*** Opening of SOURCE MATERIAL ***

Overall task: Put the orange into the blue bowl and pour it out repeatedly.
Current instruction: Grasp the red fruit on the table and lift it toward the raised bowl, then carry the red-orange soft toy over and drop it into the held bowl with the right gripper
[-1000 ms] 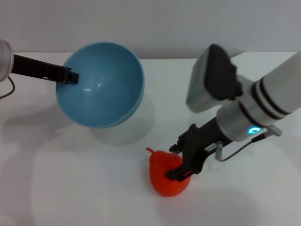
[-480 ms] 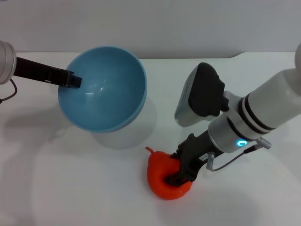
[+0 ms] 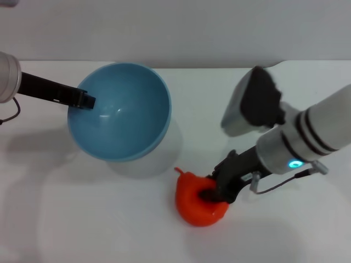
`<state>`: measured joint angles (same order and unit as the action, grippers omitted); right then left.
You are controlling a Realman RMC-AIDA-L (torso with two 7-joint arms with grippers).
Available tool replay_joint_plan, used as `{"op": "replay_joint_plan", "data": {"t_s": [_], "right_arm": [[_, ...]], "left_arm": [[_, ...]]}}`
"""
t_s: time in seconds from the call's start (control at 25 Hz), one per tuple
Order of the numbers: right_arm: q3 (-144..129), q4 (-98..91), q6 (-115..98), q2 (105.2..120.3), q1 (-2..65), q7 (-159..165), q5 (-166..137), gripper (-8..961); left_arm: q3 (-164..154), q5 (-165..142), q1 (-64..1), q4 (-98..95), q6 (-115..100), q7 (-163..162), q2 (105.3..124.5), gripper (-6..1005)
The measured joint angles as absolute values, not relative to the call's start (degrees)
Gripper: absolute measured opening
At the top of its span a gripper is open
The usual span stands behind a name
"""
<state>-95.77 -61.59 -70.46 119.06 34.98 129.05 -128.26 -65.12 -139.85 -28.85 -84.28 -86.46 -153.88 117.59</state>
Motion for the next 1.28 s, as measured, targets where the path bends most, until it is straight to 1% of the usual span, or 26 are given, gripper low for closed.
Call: {"op": "replay_joint_plan", "data": {"t_s": [0.2, 0.44, 0.6, 0.72, 0.88, 1.28], "right_arm": [[-88.13, -66.81, -74.26, 119.0, 30.3, 128.84, -128.05, 229], [-76.62, -71.89, -80.71, 119.28, 26.0, 126.31, -126.48, 130], [-65.86, -75.77, -87.75, 119.24, 23.91, 120.56, -118.92, 114], [-58.65, -78.48, -94.51, 119.02, 22.83, 114.36, -107.57, 101], [-54.66, -81.56, -99.65, 118.86, 22.61, 110.75, -98.62, 85], [-64.47, -81.37, -97.03, 118.93, 25.2, 111.79, -107.49, 26]], "left_arm": [[-65.58, -140.95, -29.71, -84.07, -86.95, -153.84, 117.6, -1], [-67.47, -143.42, -31.03, -83.21, -87.76, -153.89, 117.83, -1], [-69.84, -143.45, -32.41, -80.75, -87.79, -153.91, 117.88, -2], [-73.35, -143.11, -34.26, -77.95, -87.87, -154.04, 118.01, -2], [-79.79, -142.24, -36.88, -75.58, -87.64, -155.67, 118.41, -2], [-88.48, -138.24, -42.83, -74.75, -86.46, -161.45, 118.75, -1]]}}
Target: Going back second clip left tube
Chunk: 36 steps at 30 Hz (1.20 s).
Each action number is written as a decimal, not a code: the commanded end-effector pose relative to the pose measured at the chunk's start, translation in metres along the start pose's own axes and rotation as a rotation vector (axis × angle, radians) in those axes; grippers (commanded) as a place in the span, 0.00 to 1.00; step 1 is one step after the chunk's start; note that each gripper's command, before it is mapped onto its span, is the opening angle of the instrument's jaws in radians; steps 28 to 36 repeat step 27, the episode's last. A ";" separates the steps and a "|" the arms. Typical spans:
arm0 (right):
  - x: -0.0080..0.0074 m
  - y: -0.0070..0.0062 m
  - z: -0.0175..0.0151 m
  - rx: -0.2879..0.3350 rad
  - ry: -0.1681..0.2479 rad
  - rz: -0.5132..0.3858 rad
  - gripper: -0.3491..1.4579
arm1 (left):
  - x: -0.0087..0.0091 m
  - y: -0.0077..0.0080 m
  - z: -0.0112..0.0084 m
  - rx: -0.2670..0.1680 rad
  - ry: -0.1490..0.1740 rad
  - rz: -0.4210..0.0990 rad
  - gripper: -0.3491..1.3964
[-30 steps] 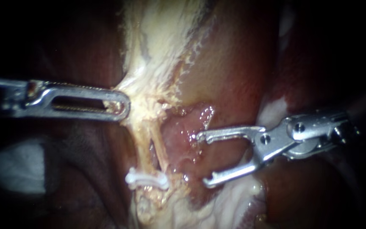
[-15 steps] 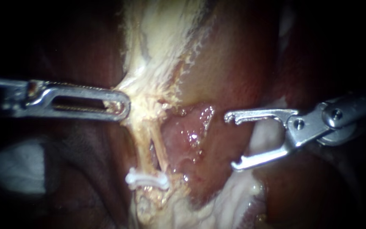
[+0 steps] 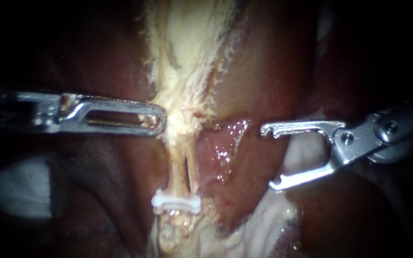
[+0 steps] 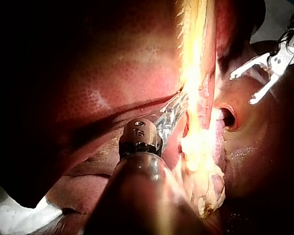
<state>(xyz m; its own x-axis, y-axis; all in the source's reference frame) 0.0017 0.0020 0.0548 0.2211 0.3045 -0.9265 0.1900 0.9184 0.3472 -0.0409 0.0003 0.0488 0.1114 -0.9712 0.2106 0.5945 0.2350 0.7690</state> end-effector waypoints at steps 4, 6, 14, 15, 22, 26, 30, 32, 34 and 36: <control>-0.0001 0.0000 -0.0003 0.001 0.000 0.000 0.52 | -0.0006 0.0003 0.0014 -0.004 -0.002 -0.002 0.00; -0.0001 -0.0001 -0.0003 0.001 0.000 0.000 0.52 | -0.0008 0.0003 0.0019 -0.004 -0.003 -0.003 0.00; 0.0000 -0.0001 -0.0003 0.001 0.000 0.000 0.52 | -0.0010 0.0002 0.0023 -0.001 0.000 -0.004 0.00; 0.0000 -0.0001 -0.0003 0.001 0.000 0.000 0.52 | -0.0010 0.0002 0.0023 -0.001 -0.001 -0.004 0.00; 0.0001 -0.0001 -0.0003 0.000 0.000 0.000 0.52 | -0.0009 0.0002 0.0022 -0.001 0.000 -0.004 0.00; 0.0001 -0.0002 -0.0002 0.000 0.000 0.000 0.52 | -0.0008 0.0001 0.0021 -0.001 0.000 -0.004 0.00; 0.0002 -0.0002 -0.0002 0.000 0.000 0.000 0.52 | -0.0008 0.0001 0.0021 -0.001 0.000 -0.004 0.00; 0.0002 -0.0002 -0.0002 0.000 0.000 0.000 0.52 | -0.0008 0.0001 0.0021 -0.001 0.000 -0.004 0.00; 0.0002 -0.0002 -0.0002 0.000 0.000 0.000 0.52 | -0.0008 0.0001 0.0021 -0.001 0.000 -0.004 0.00; 0.0002 -0.0002 -0.0002 0.000 0.000 0.000 0.52 | -0.0008 0.0001 0.0021 -0.001 0.000 -0.004 0.00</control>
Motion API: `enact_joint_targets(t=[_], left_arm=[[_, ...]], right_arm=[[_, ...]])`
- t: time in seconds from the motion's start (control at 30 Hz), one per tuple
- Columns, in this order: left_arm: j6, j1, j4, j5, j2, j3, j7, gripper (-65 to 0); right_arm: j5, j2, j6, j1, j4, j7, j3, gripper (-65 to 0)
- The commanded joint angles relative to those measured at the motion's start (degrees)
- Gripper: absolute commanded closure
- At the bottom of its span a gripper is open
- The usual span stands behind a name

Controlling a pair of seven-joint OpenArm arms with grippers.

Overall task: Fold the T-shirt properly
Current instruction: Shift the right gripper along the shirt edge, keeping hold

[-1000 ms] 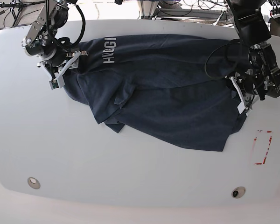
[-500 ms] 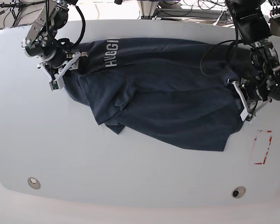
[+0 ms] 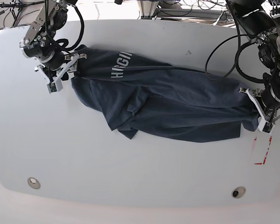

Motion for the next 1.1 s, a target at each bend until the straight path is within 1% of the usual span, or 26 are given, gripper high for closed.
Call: enact_joint_targets(t=[0.0,0.27,0.33,0.4,0.47,0.53,0.6,0.7,0.77,0.8,0.87,0.9,0.97,1.07], left_arm=[[-0.08,-0.93,0.99,-0.23,-0.62,0.13,-0.5,0.0],[-0.08,-0.75,0.99,0.12,-0.62,0.05,-0.5,0.0],[-0.08,-0.75,0.99,0.12,-0.62,-0.04,-0.5,0.0],[-0.08,-0.66,0.99,-0.05,-0.62,0.05,-0.5,0.0],[-0.08,-0.22,0.9,0.21,-0.62,0.05,-0.5,0.0],[-0.08,0.13,0.9,0.21,-0.62,0.13,-0.5,0.0],[-0.08,0.48,0.9,0.21,-0.62,0.22,-0.5,0.0],[-0.08,0.48,0.9,0.21,-0.53,0.22,-0.5,0.0],[-0.08,0.48,0.9,0.21,-0.53,0.22,-0.5,0.0],[-0.08,0.57,0.9,0.21,-0.53,0.22,-0.5,0.0],[-0.08,1.01,0.9,0.21,-0.53,0.22,-0.5,0.0],[-0.08,1.27,0.9,0.21,-0.53,0.22,-0.5,0.0],[-0.08,1.62,0.9,0.21,-0.53,0.22,-0.5,0.0],[-0.08,1.71,0.9,0.12,-0.53,0.22,-0.5,0.0]], right_arm=[[0.7,0.45,-0.05,0.39,0.98,0.82,0.2,-29.8],[0.7,0.45,-0.05,0.3,0.89,0.82,0.29,-29.6],[0.7,0.45,-0.05,0.3,0.89,0.82,0.29,-27.9],[0.79,0.45,-0.05,0.3,0.89,0.82,0.11,-24.1],[0.97,0.45,-0.05,0.3,0.89,0.82,0.11,-21.7],[1.32,0.45,-0.05,0.3,0.89,0.82,0.02,-21.7],[1.32,0.45,-0.05,0.3,0.98,0.82,0.02,-24.3],[1.49,0.19,-0.05,0.3,0.98,-0.5,0.02,-32.8],[3.16,0.19,-0.05,0.3,0.98,-2.08,0.02,-41.4],[5.19,0.19,-0.05,0.3,0.98,-3.05,0.02,-46.8],[8.53,0.28,-0.05,0.3,0.98,-3.75,0.11,-54.2],[10.64,0.37,-0.05,0.3,0.98,-3.75,0.11,-59.1],[13.1,0.45,-0.05,0.21,0.8,-3.58,0.29,-65.0],[12.66,0.1,-0.05,1.0,-1.05,-3.31,0.46,-65.0]])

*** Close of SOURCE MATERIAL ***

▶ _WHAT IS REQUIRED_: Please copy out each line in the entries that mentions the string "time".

▶ _WORKED SOLUTION_:
t_s: time in seconds from the call's start (control at 25 Hz), one per tuple
- t: time in seconds from the motion's start (control at 30 Hz), one per tuple

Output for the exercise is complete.